Anfisa Vrubel (Art Observed): Your paintings are rife with symbolism and expansive narratives. What themes do you explore in your art?
Zhivago Duncan: I explore consciousness, the threat of humanity’s eradication, as well as the advent and eventual dormancy of artificial intelligence. There has always been an underlying mythology behind the creation, as well as everything before, during, and after the apocalypse. When I arrived in Mexico, I became deeply interested in origin stories – the Sumerians, the Akkadians, the Assyrians, the Greeks – and the evolution of their stories of creation, which are also related to Biblical stories. Everything fits into a massive linear timeline—from the creation of life and the birth of humanity, onto the evolution of consciousness and artificial intelligence. It’s essentially the same story with different protagonists. The goal of my work is to rewrite the sequence of events in the cycle of creation, from the birth of the universe until its end. I made a schematic diagram of the stories of creation side by side with a diagram of the birth of the universe, and I pieced them together. The Greeks took the stories from the Egyptians, which are similar to the stories of the Sumerians. Enki fled Sumer, and then fled to Egypt and became Osiris. Then Osiris became Hermes, the most interesting to me. He’s the great inventor, the god of thieves, but also the most intelligent out of all of them.

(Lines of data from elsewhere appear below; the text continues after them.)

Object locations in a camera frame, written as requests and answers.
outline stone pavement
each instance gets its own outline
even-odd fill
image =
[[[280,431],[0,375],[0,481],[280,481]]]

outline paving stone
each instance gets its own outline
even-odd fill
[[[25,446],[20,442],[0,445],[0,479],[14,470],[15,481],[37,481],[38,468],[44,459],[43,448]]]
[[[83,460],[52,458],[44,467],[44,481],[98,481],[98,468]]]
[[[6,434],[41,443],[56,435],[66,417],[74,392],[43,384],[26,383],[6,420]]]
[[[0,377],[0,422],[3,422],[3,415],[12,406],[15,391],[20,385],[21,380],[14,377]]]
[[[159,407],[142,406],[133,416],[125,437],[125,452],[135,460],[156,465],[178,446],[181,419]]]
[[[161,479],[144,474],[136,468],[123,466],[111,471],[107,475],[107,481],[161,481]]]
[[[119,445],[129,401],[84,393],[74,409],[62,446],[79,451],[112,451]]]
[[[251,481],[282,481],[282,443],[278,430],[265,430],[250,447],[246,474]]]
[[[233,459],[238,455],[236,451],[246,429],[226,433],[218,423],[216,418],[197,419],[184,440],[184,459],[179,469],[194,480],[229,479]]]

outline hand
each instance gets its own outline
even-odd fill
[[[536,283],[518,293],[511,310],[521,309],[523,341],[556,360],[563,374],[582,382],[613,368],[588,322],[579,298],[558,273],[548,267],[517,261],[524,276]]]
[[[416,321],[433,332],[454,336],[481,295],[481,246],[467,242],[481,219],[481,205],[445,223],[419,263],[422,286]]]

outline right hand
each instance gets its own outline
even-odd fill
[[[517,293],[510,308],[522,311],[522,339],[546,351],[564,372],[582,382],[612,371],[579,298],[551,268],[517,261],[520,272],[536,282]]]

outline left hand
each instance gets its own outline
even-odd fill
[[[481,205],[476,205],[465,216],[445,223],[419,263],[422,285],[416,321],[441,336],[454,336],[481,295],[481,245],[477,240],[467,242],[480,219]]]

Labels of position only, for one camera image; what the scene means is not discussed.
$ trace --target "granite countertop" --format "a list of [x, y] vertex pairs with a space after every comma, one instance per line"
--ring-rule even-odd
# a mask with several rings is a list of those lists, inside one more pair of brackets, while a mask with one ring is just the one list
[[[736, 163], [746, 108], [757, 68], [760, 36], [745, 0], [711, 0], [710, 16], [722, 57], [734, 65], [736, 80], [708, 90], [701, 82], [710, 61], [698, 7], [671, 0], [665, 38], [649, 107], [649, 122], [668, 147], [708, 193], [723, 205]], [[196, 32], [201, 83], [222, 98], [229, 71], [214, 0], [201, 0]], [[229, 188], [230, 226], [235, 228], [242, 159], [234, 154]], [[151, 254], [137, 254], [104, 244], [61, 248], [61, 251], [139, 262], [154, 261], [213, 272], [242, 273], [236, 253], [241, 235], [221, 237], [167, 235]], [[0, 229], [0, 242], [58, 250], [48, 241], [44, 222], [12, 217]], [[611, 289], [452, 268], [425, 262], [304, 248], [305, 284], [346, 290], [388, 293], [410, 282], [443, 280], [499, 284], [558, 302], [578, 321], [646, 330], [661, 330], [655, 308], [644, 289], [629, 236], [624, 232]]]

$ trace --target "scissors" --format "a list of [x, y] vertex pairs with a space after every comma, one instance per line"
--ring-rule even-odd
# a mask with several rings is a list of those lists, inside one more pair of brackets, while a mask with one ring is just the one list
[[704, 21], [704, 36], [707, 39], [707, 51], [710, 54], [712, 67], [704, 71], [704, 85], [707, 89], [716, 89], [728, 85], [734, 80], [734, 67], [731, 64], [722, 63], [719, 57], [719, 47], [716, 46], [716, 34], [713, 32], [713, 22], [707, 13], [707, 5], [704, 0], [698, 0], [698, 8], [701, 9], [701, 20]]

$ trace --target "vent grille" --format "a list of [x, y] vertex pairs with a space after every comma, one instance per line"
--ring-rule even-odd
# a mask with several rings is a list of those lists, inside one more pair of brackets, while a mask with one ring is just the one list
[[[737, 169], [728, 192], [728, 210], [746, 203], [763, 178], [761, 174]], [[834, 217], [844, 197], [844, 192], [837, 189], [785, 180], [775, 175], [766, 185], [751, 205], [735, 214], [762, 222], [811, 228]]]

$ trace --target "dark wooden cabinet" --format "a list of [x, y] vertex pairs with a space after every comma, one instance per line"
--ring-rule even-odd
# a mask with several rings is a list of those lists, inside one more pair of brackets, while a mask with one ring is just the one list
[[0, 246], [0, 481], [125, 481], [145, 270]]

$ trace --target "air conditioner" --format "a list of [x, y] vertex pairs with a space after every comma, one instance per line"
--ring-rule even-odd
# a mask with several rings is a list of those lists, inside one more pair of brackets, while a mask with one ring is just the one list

The Anatomy of dawn (2022). Photo by Aleph Molinari for Art Observed.
Aleph Molinari (Art Observed): Where do the visions of tunnels, mazes, and labyrinths in your paintings come from?
Zhivago Duncan: If you look at the chemical fingerprint of our galaxy, you can see phallic shapes either protruding or penetrating. In my paintings and drawings, these systems are used to create an organic, mechanical, and naïve system to represent mythological and scientific concepts in architectural forms. When I think of the evolution of architecture I think of the evolution of mankind. There are a set of basic concepts that are part of human existence and beyond that, it’s all about novelty through rearrangement.
Anfisa Vrubel: How did your visual language develop over time?
Zhivago Duncan: It came intuitively when I was young. I grew up in a Christian Orthodox home and my father worked for Disney for many years. I moved away from that imagery for a while. What I am doing now is more specific, they’re like hieroglyphs. Each one is a symbol representing a specific meaning in my version of the creation story. My large-scale painting ‘Civilization,’ which was part of my exhibition at the Jumex Museum, had a sequence of fifteen hieroglyphs superimposed over a dominant geometric figure that looks like it has wings. It represents the traditional eagle found on coins and flags, the type of imagery and ethereal stories that constitute civilization. The being also refers to the Egyptian vulture symbol representing Mut, the mother goddess.
Aleph Molinari: I also find a Medieval and early-Renaissance iconography in your paintings, like the altar pieces or the one with the fire and the anthropomorphic landscape. Are these intentional references?
Zhivago Duncan: Going back to the many years spent at church as a child these baroque configurations are engraved into my psyche. My paintings take on the images of the gods and our representations of them. What did Zeus or Loki look like? What do scientific theory and emotional states look like as architectural and organic forms? Within landscape and form, how do these emotions become anthropomorphic landscapes? These are the concepts that I am exploring.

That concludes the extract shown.